China and India have agreed on the withdrawal of troops from the border area between the countries of the Himalayan Mountains. This should reduce tension in the area, the foreign ministers of the countries stated in a joint press release.

Ministers Jaishankar (India) and Wang (China) met last night in the Russian capital Moscow during a summit of Asian countries. Speaking for more than two hours, they agreed that the tension is to no ones advantage, that “differences should not lead to disputes” and that they will continue to talk in the future to safeguard “peace and tranquillity” in the border areas.

Exactly how many troops are to be withdrawn and when this is to be done is not clear.

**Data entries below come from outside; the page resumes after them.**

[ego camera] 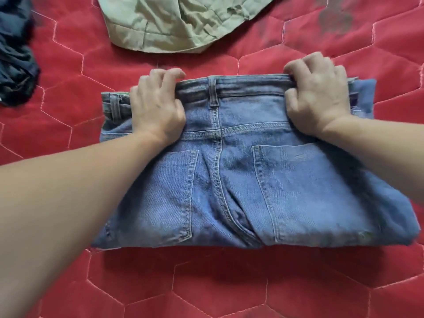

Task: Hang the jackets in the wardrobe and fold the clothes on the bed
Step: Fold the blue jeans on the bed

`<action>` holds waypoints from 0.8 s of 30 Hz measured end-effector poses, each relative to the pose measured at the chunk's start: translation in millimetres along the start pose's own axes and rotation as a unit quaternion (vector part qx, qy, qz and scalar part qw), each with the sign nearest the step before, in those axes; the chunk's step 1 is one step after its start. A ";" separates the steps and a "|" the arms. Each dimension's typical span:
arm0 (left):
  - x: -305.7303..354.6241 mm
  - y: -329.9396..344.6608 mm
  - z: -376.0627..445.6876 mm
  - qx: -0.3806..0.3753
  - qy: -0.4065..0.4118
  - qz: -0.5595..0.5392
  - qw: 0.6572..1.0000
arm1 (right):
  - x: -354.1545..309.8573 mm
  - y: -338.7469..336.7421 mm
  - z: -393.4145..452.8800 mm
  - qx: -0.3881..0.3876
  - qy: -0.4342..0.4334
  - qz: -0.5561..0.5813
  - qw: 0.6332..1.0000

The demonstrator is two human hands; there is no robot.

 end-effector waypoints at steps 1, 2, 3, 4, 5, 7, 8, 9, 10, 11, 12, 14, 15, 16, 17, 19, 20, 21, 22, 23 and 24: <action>0.5 -1.5 0.6 -0.009 -0.002 0.002 1.000 | -0.9 -1.1 0.9 -0.012 -0.001 -0.005 1.000; 1.6 -2.5 1.0 -0.023 -0.005 0.003 1.000 | -2.2 -2.2 1.4 -0.024 0.000 -0.009 1.000; 2.6 -3.7 1.7 -0.037 -0.013 0.001 0.999 | -4.0 -3.9 2.8 -0.036 0.007 -0.009 0.999; 4.0 -5.4 2.7 -0.051 -0.025 -0.004 0.998 | -6.3 -5.6 5.2 -0.044 0.021 -0.005 0.999; 6.4 -8.1 3.3 -0.064 -0.042 -0.006 0.997 | -9.1 -7.7 7.6 -0.050 0.042 0.001 0.998; 14.5 -14.1 -2.3 -0.087 -0.059 0.011 0.994 | -16.3 -9.6 2.3 -0.057 0.081 0.008 0.995; 19.2 -15.1 -10.3 -0.097 -0.046 0.030 0.994 | -20.9 -9.8 -6.0 -0.060 0.086 0.008 0.994; 23.8 -14.8 -21.6 -0.106 -0.025 0.046 0.993 | -25.9 -10.1 -16.7 -0.065 0.086 0.009 0.994; 28.1 -14.0 -36.0 -0.115 -0.009 0.049 0.992 | -30.6 -10.3 -28.4 -0.065 0.085 0.015 0.994; 31.0 -13.8 -52.4 -0.127 -0.009 0.037 0.991 | -35.0 -10.5 -40.8 -0.063 0.087 0.029 0.994; 32.6 -13.9 -69.5 -0.142 -0.027 0.019 0.989 | -39.2 -11.1 -52.9 -0.058 0.096 0.051 0.992; 39.3 -13.1 -99.0 -0.174 -0.075 -0.021 0.982 | -48.5 -12.1 -74.9 -0.059 0.119 0.099 0.986; 46.3 -14.1 -111.4 -0.178 -0.086 -0.046 0.979 | -54.9 -12.3 -87.3 -0.072 0.115 0.110 0.985; 55.1 -17.4 -123.1 -0.171 -0.084 -0.075 0.979 | -63.1 -12.6 -101.7 -0.090 0.097 0.102 0.986; 64.3 -21.4 -134.4 -0.156 -0.072 -0.101 0.980 | -70.0 -13.3 -117.4 -0.103 0.075 0.087 0.988; 79.3 -23.6 -158.5 -0.147 -0.030 -0.108 0.983 | -73.8 -18.2 -147.0 -0.110 0.051 0.050 0.991; 82.1 -21.4 -170.3 -0.156 -0.007 -0.071 0.985 | -71.7 -20.1 -157.9 -0.112 0.045 0.032 0.992; 81.6 -17.0 -181.0 -0.172 0.010 -0.021 0.985 | -67.8 -20.9 -166.2 -0.118 0.039 0.013 0.992; 79.5 -12.5 -189.4 -0.187 0.017 0.020 0.982 | -63.1 -21.8 -172.5 -0.127 0.035 -0.005 0.991; 77.0 -9.7 -194.4 -0.196 0.015 0.043 0.980 | -58.5 -22.9 -176.3 -0.132 0.035 -0.016 0.991; 75.2 -8.4 -196.3 -0.201 0.010 0.052 0.978 | -54.2 -25.1 -178.4 -0.128 0.042 -0.021 0.991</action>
Point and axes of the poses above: each hand's wrist, its own z-axis towards the middle knuckle, its own y-axis out of the palm, x = y × z, the point moved 3 cm from there along z, towards the middle knuckle, and after that the axes turned 8 degrees about -y, right-handed, at the moved point
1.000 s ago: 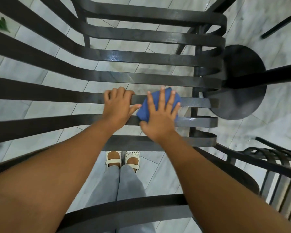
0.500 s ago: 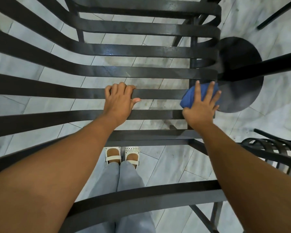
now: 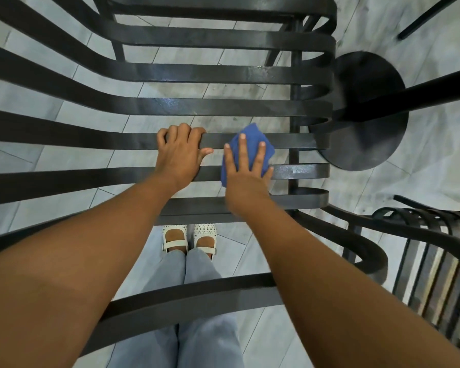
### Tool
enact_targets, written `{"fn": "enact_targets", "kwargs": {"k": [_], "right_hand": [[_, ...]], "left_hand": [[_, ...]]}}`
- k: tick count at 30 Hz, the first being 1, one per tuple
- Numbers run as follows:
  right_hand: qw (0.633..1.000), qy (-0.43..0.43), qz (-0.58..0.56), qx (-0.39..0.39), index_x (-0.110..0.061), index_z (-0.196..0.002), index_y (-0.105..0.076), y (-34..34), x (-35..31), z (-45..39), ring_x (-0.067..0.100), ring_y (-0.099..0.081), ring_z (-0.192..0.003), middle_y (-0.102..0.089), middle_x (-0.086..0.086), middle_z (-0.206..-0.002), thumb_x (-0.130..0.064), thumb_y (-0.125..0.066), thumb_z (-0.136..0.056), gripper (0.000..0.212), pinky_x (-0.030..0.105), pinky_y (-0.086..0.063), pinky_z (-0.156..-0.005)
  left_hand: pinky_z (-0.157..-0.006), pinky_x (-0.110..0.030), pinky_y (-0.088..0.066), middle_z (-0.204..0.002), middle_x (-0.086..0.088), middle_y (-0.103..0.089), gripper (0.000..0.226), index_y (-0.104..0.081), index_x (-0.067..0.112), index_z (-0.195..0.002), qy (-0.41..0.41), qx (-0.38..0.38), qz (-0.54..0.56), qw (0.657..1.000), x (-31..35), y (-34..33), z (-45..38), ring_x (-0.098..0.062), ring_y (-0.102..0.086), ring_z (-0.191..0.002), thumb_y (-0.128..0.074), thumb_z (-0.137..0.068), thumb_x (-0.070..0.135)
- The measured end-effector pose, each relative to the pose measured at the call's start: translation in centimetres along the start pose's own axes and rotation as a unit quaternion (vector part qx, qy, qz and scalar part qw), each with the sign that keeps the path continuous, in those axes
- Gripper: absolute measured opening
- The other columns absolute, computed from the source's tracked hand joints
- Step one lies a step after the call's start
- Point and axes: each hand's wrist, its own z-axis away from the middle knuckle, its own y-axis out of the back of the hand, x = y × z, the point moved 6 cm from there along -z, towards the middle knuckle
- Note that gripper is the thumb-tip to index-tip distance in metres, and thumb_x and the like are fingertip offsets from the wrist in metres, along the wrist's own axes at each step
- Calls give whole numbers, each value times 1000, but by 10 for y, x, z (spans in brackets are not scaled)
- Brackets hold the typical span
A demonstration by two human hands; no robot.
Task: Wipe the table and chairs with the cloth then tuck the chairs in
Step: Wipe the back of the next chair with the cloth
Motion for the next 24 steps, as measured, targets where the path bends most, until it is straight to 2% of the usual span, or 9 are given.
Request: {"fn": "enact_targets", "kwargs": {"k": [2, 5, 9, 12, 15, 18, 20, 21, 24], "right_hand": [[999, -40, -14, -15, -24, -144, 27, 4, 20, 7, 44, 32, -133, 42, 7, -146, -9, -67, -82, 113, 63, -6, -112], [998, -35, -37, -43, -23, -141, 33, 7, 14, 15, 43, 33, -134, 43, 9, -145, -10, -66, -83, 115, 63, -4, -111], [996, -27, 48, -75, -32, -134, 40, -7, 1, 16, 49, 36, -129, 49, 13, -139, -21, -76, -76, 131, 72, 5, -102], [990, 16, 122, -64, -29, -139, 35, -16, -22, 12, 52, 30, -131, 46, 14, -142, -26, -71, -81, 120, 70, 6, -102], [990, 46, 126, -51, -20, -142, 31, -26, -43, 14, 48, 22, -136, 40, 7, -148, -26, -65, -88, 110, 66, 1, -106], [991, 56, 123, -5, -25, -139, 34, -21, -25, 10, 43, 28, -136, 42, 2, -147, -43, -49, -94, 97, 69, 4, -104], [989, 91, 118, 0, -30, -140, 33, -20, -12, 6, 40, 29, -137, 41, -1, -147, -53, -36, -96, 85, 68, 3, -105], [986, 107, 124, -6, -32, -139, 33, -22, -6, 6, 40, 29, -137, 41, -1, -147, -55, -38, -94, 88, 68, 1, -106], [986, 87, 139, -34, -31, -134, 40, -24, 23, 4, 42, 32, -134, 46, 2, -144, -48, -70, -78, 124, 71, -2, -106]], "left_hand": [[-96, -42, -21, -114, -16, -49, 44, -50, 11, -126, 0, -13, -5, 1000, 1, 0, 0, -35, -42, -106, -46, -95, 42], [-97, -42, -21, -116, -16, -49, 46, -49, 11, -128, 5, -16, 0, 1000, 3, 3, 0, -34, -42, -108, -45, -95, 42], [-96, -43, -20, -115, -17, -49, 46, -50, 10, -127, 11, -21, 7, 1000, 2, 3, 0, -36, -42, -108, -46, -94, 42], [-94, -44, -21, -112, -19, -50, 44, -52, 8, -124, 6, -7, 8, 1000, 1, 2, 1, -37, -44, -105, -47, -94, 41], [-89, -42, -20, -106, -20, -53, 50, -56, 8, -118, 5, 1, -7, 1000, 1, 1, 2, -38, -47, -99, -36, -92, 45], [-84, -41, -19, -97, -20, -56, 52, -59, 7, -111, -3, 7, -16, 1000, 3, 3, 1, -38, -52, -90, -34, -90, 47], [-85, -41, -19, -99, -20, -55, 51, -59, 7, -112, -2, 2, -16, 1000, 3, 3, 1, -38, -51, -92, -37, -90, 47], [-86, -41, -19, -101, -20, -54, 49, -58, 7, -114, -1, -3, -16, 1000, 2, 2, 1, -39, -50, -94, -39, -91, 47], [-90, -43, -21, -107, -19, -52, 44, -55, 8, -120, 1, 0, -13, 1000, 1, 3, 1, -38, -46, -100, -47, -93, 42]]}}
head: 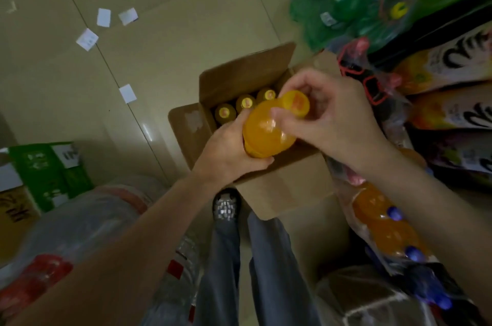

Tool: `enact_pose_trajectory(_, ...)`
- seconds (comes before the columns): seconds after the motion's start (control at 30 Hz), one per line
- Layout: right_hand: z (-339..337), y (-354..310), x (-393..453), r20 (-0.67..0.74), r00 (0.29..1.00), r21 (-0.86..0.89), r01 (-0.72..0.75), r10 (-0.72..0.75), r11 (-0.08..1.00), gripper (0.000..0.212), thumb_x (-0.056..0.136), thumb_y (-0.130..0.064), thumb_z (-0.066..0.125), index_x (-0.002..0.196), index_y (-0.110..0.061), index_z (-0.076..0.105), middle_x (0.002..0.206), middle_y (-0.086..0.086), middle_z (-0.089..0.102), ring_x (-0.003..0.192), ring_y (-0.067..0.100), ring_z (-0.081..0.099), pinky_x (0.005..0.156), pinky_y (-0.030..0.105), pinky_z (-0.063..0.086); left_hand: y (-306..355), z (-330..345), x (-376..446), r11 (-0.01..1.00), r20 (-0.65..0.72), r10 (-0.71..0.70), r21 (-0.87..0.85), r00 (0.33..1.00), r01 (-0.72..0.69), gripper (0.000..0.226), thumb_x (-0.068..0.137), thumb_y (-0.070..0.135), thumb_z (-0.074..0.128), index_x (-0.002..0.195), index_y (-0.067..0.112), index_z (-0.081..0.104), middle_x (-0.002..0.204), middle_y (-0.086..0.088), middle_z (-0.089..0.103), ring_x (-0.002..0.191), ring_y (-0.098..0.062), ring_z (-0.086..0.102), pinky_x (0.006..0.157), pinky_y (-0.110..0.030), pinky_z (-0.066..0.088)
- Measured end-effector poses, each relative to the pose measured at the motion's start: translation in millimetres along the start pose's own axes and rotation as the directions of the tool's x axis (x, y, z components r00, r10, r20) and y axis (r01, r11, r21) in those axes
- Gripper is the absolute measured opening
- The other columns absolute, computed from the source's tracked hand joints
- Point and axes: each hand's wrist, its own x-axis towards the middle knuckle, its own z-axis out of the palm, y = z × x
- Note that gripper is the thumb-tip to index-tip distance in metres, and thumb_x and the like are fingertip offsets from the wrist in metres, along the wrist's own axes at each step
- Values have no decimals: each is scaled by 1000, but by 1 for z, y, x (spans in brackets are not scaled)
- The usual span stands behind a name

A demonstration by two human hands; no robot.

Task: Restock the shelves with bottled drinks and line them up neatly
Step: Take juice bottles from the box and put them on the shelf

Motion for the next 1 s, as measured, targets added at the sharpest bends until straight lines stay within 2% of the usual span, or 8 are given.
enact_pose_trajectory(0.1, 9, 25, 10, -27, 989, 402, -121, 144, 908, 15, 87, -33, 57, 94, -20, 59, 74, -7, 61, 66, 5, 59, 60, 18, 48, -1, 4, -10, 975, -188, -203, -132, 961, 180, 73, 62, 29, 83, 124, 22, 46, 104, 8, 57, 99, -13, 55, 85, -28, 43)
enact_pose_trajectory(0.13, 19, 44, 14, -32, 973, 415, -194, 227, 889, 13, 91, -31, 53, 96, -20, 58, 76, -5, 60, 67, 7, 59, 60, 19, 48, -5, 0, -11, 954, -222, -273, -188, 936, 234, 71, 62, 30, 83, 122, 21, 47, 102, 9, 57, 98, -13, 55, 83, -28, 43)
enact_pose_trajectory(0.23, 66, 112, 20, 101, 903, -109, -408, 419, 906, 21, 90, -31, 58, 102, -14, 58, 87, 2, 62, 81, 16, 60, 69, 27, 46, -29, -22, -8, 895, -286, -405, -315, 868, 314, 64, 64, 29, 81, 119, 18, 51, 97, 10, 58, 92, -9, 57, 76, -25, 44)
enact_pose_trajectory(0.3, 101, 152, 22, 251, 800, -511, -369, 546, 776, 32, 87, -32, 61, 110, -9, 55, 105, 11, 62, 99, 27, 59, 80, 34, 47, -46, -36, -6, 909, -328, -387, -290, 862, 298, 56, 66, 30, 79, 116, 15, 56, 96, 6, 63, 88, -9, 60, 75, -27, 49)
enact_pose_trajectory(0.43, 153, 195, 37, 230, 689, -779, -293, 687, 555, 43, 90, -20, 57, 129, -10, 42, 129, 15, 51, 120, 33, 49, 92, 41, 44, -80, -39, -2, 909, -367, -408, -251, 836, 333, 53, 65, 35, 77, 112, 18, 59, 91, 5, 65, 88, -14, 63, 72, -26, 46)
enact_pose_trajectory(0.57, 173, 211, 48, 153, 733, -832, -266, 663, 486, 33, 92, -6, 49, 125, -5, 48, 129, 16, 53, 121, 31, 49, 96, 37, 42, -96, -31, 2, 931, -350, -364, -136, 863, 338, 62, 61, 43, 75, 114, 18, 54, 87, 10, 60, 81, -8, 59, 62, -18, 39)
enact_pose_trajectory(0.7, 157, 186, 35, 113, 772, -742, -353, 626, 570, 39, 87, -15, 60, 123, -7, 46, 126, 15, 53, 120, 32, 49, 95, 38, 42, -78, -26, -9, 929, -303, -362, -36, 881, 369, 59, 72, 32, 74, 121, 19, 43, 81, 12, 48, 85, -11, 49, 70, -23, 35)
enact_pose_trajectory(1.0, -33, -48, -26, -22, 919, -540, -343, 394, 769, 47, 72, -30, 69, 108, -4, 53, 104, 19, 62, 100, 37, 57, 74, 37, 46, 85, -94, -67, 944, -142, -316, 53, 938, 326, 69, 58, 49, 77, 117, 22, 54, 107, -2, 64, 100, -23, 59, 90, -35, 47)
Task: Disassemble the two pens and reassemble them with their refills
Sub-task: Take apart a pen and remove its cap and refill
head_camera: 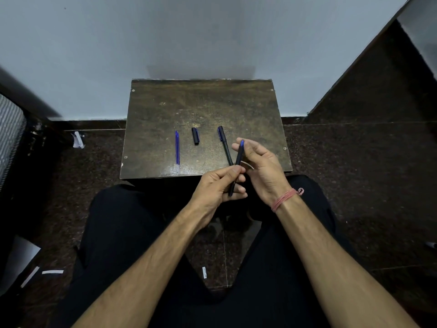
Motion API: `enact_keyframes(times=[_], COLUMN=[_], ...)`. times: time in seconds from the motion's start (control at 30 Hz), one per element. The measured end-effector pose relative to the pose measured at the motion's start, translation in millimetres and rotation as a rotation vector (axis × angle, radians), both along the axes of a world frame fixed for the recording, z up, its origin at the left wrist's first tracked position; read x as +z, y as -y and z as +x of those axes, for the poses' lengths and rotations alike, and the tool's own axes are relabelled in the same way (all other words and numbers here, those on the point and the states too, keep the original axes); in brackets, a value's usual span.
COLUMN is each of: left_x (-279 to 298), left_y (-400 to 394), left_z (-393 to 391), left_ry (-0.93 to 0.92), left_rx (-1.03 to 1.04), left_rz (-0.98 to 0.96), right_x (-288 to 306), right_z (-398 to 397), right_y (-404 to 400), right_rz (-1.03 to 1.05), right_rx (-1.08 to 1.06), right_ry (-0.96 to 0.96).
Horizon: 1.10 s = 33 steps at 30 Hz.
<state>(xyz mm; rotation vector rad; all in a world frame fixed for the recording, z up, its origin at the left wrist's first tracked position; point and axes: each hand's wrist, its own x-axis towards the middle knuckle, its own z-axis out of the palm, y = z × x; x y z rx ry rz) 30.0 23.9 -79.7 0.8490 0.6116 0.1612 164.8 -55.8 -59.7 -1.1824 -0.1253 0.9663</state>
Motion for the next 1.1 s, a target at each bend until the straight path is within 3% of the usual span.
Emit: enact_keyframes(times=[0.1,0.23,0.4,0.57,0.73,0.9,1.1], left_x=[-1.7,-5.8,-6.2,-6.3,-5.8,-4.1,-0.5], left_y=[-2.4,-1.5,-3.8,-1.6,-2.8,-2.1,-4.6], left_z=[-0.8,-2.2,-1.4,-1.1,-0.5,-1.1,-1.5], left_ry=[0.004,-0.015,-0.034,-0.049,-0.030,-0.042,-0.062], left_rx=[0.003,-0.001,0.006,-0.011,-0.015,-0.020,-0.047], left_rz=[0.020,0.034,0.050,0.067,0.060,0.071,0.157], right_x=[3.0,-0.8,2.4,-0.6,4.9,-1.0,4.3], right_z=[1.5,2.2,6.3,2.7,4.4,3.9,5.0], right_y=[0.1,1.4,3.4,2.2,2.3,2.3,4.9], right_rz=[-0.001,-0.053,0.000,-0.094,0.037,-0.100,-0.033], right_rx=[0.054,-0.071,0.043,-0.044,0.114,-0.023,0.088], right_ry=[0.029,0.132,0.064,0.195,0.029,0.222,0.188])
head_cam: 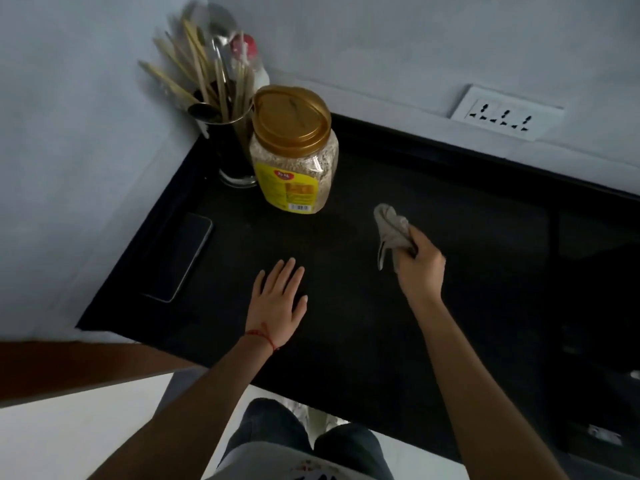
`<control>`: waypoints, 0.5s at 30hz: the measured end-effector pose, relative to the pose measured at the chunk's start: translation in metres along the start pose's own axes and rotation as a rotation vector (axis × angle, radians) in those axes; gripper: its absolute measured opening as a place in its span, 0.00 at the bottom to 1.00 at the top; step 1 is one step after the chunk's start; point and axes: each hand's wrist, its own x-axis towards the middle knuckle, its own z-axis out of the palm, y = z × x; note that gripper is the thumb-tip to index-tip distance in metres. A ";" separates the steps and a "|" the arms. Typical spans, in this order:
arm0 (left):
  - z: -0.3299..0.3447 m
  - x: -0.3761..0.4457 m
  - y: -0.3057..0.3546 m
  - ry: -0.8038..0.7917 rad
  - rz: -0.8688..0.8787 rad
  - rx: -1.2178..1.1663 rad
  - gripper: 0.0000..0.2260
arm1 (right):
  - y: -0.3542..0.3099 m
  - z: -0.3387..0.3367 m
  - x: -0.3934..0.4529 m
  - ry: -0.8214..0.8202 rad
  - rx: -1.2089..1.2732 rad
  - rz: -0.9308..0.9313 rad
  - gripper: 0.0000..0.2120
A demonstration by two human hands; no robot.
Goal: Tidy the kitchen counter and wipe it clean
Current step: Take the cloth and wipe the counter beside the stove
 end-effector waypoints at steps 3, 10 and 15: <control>-0.001 0.002 0.001 0.003 -0.016 0.008 0.25 | -0.007 0.010 0.047 -0.003 -0.142 -0.076 0.18; 0.008 0.004 -0.002 0.037 -0.012 0.036 0.23 | -0.021 0.040 0.126 0.004 -0.487 -0.323 0.24; 0.010 0.005 -0.002 0.059 -0.016 0.042 0.23 | -0.019 0.056 0.153 -0.005 -0.569 -0.207 0.26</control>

In some places along the border, Indian and Chinese troops are in a kind of stalemate a few hundred metres from each other.

Short war

The border conflict between the superpowers goes back to a short war in 1962 that was lost by India. Since then, both China and India have been claiming areas on either side of the approximately 3,500 kilometre-long border.

The conflict between China and India is part of a trend, says correspondent Sjoerd den Daas. China is acting more and more assertive worldwide

In recent months, the northern Indian region of Ladakh, an inhospitable and sparsely populated area, has been particularly troubled.

Only last week, the countries accused each other of firing warning shots at each other, in violation, for the first time in decades, of the agreement between the countries not to use firearms at the borders.

Earlier in June, at least 20 Indian soldiers were killed in a confrontation. It is unknown whether Chinese casualties also occurred. The troops are said to have attacked each other with iron bars and stones.